Le patriarche maronite Béchara Boutros Rahi, qui a annoncé par ailleurs qu’il rencontrera prochainement le Président de la République, le général Michel Aoun, a estimé que le Liban, pays neutre, civil, de rencontre et de pluralisme, du vivre-ensemble, qui était ouvert à tous à l’est et à l’ouest, « à l’exception d’Israël, qui occupait nos terres », est isolé du monde.
Cela n’est pas notre identité, déplore le responsable religieux, « notre identité est une neutralité positive et constructive, pas celle de la guerre. »
La neutralité est une demande internationale, européenne et arabe.
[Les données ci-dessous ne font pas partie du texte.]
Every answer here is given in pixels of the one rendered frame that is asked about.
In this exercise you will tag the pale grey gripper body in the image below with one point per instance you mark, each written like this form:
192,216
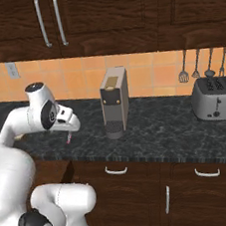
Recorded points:
71,124

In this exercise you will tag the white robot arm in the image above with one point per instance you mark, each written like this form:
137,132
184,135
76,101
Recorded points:
11,171

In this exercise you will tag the open dark wood drawer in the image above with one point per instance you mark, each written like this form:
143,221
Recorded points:
50,173

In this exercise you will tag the grey coffee machine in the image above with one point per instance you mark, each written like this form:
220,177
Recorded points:
114,101

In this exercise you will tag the dark wood base cupboard door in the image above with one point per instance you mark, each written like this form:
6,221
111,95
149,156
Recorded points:
130,209
210,210

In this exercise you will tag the grey slotted spatula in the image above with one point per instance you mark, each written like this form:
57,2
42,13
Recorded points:
183,75

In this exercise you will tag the small grey hanging spatula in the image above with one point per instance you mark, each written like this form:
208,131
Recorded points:
196,72

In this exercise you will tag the silver four-slot toaster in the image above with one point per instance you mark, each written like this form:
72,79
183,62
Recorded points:
215,100

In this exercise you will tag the grey hanging ladle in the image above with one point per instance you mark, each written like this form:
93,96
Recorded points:
209,71

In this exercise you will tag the grey hanging fork tool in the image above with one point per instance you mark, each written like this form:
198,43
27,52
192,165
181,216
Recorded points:
222,68

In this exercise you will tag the grey wall socket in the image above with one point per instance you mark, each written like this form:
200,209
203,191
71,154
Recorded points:
12,70

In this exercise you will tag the dark wood wall cupboard door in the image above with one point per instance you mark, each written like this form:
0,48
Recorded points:
7,27
106,15
195,8

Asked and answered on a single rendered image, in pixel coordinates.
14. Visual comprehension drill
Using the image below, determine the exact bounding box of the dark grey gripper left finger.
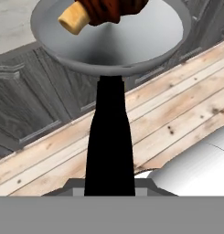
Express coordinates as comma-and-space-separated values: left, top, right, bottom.
42, 178, 86, 197

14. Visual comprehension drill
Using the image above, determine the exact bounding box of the white rounded object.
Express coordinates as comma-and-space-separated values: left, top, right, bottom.
134, 125, 224, 197

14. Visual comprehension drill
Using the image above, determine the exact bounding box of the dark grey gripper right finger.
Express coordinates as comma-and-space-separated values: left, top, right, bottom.
133, 178, 179, 197

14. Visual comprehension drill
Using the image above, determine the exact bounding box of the grey pan with black handle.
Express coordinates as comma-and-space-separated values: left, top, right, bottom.
30, 0, 192, 197

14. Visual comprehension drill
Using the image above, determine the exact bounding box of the brown steak with bone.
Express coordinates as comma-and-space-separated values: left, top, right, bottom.
57, 0, 150, 36

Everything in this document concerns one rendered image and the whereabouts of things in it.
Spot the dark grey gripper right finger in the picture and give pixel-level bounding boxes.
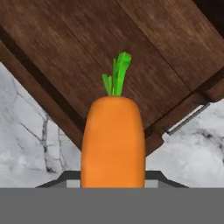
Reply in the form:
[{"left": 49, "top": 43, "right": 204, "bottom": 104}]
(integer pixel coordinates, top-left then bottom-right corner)
[{"left": 144, "top": 170, "right": 189, "bottom": 189}]

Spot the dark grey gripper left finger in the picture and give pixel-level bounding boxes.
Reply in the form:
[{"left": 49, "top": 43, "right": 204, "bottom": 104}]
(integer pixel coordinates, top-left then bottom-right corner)
[{"left": 36, "top": 170, "right": 82, "bottom": 189}]

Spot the orange carrot with green top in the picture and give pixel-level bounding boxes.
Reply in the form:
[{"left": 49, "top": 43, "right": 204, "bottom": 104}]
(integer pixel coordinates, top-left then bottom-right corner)
[{"left": 80, "top": 52, "right": 147, "bottom": 189}]

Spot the dark wooden cupboard door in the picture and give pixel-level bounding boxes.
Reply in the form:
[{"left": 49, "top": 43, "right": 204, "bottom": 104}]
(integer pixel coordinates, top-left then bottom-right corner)
[{"left": 0, "top": 0, "right": 224, "bottom": 130}]

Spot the grey metal cupboard handle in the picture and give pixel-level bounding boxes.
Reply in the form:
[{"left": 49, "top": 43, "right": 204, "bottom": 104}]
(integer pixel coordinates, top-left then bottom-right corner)
[{"left": 165, "top": 101, "right": 212, "bottom": 137}]

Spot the dark wooden cupboard frame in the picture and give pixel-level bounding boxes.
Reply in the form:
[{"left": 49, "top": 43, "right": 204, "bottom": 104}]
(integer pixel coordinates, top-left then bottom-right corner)
[{"left": 0, "top": 25, "right": 224, "bottom": 157}]

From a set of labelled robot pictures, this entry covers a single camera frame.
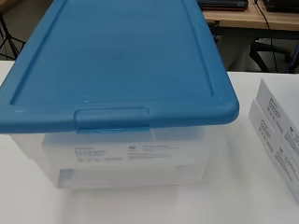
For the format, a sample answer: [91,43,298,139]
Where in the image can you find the clear plastic box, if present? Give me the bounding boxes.
[7,122,234,191]

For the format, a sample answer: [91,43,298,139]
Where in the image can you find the thin black cable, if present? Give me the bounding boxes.
[254,0,279,73]

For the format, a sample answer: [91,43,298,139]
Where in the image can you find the wooden desk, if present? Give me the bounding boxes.
[201,0,299,33]

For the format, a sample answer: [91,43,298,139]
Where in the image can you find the black tripod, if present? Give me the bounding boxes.
[0,13,26,61]

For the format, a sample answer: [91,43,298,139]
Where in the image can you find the black laptop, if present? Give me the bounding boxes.
[196,0,250,11]

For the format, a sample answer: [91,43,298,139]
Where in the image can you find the black case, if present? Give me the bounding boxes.
[262,0,299,14]

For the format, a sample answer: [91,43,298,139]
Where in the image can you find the blue plastic lid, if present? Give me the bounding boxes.
[0,0,240,135]

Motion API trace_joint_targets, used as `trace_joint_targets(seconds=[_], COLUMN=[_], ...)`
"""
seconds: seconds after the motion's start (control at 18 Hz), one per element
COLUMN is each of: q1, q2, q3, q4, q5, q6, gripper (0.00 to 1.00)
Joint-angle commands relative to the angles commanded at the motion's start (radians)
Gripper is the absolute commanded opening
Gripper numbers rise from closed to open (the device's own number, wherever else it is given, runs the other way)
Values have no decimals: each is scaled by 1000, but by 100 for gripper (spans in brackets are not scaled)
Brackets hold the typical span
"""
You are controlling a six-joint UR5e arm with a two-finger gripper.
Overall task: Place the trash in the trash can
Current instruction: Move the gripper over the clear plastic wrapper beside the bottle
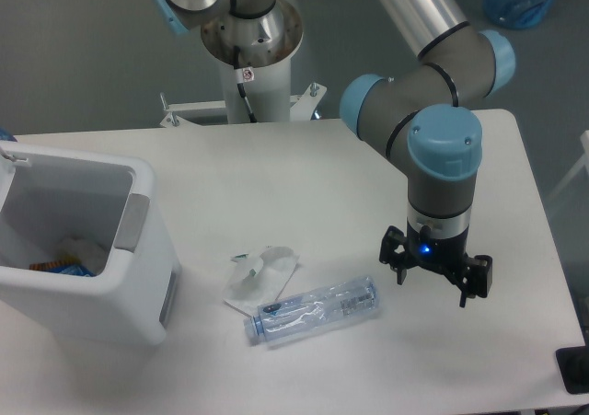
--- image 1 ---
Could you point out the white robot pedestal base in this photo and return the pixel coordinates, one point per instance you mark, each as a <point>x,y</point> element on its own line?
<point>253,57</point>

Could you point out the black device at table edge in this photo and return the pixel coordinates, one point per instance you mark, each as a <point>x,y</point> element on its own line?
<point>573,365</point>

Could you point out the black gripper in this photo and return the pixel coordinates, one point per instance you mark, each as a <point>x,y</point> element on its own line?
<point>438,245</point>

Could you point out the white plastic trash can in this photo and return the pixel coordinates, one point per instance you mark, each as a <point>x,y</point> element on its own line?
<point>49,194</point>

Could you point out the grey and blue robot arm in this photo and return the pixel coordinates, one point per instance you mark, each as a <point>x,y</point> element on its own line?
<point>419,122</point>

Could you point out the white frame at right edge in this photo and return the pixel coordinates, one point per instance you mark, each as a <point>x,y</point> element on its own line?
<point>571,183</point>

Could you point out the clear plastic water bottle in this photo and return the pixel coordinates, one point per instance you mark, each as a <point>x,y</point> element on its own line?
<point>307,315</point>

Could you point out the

Nous exigeons la neutralité, c’est-à-dire l’engagement pour la sécurité, la justice et les droits de l’homme, et ce pont entre l’Est et l’Ouest.
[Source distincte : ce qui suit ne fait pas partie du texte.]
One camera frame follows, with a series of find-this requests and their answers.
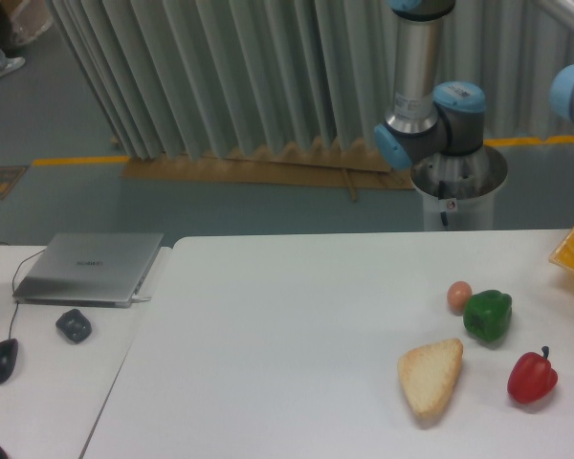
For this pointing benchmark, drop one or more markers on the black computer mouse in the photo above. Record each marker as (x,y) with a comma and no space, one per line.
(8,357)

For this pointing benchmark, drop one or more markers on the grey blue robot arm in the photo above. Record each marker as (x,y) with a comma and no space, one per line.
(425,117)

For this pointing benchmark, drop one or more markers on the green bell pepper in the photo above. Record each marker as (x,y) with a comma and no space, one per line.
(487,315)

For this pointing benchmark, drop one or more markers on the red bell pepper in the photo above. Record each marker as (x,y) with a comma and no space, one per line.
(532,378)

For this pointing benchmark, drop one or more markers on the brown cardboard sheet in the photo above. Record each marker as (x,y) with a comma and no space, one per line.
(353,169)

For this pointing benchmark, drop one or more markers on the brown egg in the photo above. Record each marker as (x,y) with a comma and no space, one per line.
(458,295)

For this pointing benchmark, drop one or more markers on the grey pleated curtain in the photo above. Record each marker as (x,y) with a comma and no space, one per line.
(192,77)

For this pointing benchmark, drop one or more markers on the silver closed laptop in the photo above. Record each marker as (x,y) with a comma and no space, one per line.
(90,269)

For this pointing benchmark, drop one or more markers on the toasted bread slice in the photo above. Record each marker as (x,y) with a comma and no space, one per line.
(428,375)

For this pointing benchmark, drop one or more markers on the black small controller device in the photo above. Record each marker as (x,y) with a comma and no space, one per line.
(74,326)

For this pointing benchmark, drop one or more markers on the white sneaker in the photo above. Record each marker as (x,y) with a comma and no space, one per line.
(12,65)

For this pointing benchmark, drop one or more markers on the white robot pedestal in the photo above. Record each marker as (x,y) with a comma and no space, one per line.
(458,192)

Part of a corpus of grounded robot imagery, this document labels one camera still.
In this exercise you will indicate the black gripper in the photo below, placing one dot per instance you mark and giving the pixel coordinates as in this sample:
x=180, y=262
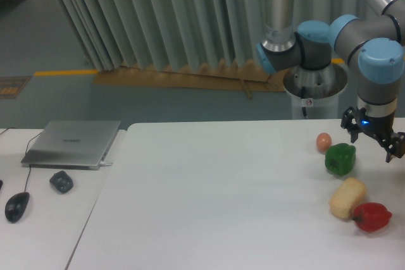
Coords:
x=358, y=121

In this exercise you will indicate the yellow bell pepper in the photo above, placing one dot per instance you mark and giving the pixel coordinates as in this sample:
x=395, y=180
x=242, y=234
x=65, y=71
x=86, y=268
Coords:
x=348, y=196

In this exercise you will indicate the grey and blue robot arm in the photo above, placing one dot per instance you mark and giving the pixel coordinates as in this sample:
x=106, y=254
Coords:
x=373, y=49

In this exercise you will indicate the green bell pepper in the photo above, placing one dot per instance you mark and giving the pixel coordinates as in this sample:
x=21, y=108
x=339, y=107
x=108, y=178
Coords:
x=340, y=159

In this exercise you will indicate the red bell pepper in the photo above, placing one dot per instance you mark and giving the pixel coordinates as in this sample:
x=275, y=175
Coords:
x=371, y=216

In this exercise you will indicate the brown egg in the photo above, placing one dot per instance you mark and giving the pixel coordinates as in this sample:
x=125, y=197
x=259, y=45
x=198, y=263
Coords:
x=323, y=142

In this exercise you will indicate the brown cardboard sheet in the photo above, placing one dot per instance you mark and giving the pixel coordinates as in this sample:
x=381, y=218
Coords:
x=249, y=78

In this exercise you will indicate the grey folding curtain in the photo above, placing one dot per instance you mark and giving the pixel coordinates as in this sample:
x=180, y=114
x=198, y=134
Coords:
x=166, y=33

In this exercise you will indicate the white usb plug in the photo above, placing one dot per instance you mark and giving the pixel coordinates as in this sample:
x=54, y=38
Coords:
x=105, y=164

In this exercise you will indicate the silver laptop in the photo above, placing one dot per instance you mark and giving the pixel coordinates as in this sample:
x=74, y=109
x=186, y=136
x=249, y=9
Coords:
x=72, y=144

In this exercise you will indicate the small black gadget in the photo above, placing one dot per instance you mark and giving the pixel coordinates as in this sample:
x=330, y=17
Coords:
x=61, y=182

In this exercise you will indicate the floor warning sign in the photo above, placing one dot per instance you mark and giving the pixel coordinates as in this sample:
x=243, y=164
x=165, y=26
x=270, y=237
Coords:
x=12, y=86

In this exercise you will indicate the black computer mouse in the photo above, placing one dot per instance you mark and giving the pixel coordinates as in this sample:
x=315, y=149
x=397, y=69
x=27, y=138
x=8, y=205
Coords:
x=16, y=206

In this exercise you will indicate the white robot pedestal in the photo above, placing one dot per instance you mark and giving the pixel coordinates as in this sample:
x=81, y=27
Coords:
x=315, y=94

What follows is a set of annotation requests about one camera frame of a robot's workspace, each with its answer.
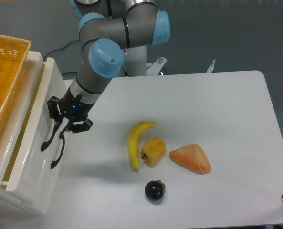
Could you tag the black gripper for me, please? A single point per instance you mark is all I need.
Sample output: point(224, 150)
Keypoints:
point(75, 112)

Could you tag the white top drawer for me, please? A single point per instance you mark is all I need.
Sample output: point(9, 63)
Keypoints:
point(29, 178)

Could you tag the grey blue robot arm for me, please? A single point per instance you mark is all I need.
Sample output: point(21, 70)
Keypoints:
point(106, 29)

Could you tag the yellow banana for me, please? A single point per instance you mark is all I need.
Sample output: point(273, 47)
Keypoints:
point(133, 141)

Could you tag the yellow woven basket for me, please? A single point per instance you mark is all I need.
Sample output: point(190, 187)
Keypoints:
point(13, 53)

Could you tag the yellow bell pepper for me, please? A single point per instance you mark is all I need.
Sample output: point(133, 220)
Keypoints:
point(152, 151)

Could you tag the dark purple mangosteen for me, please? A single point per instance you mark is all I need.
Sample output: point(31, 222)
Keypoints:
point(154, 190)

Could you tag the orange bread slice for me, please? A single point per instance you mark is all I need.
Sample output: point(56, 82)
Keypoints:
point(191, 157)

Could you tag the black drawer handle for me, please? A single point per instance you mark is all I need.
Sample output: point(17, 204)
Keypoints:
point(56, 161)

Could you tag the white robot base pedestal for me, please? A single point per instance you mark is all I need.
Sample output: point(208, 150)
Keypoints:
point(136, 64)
Le dignitaire religieux répondait ainsi à la fois à la menace posée par la réglementation américaine CAESAR Act qui menace de sanctions économiques toutes personnes, entités ou états menant des affaires avec la Syrie d’une part et l’appel à l’ouverture à l’est, Syrie, Iran, jusqu’à la Chine par le secrétaire général du Hezbollah, Sayyed Hassan Nasrallah et la controverse qui s’est ainsi emparée du Liban.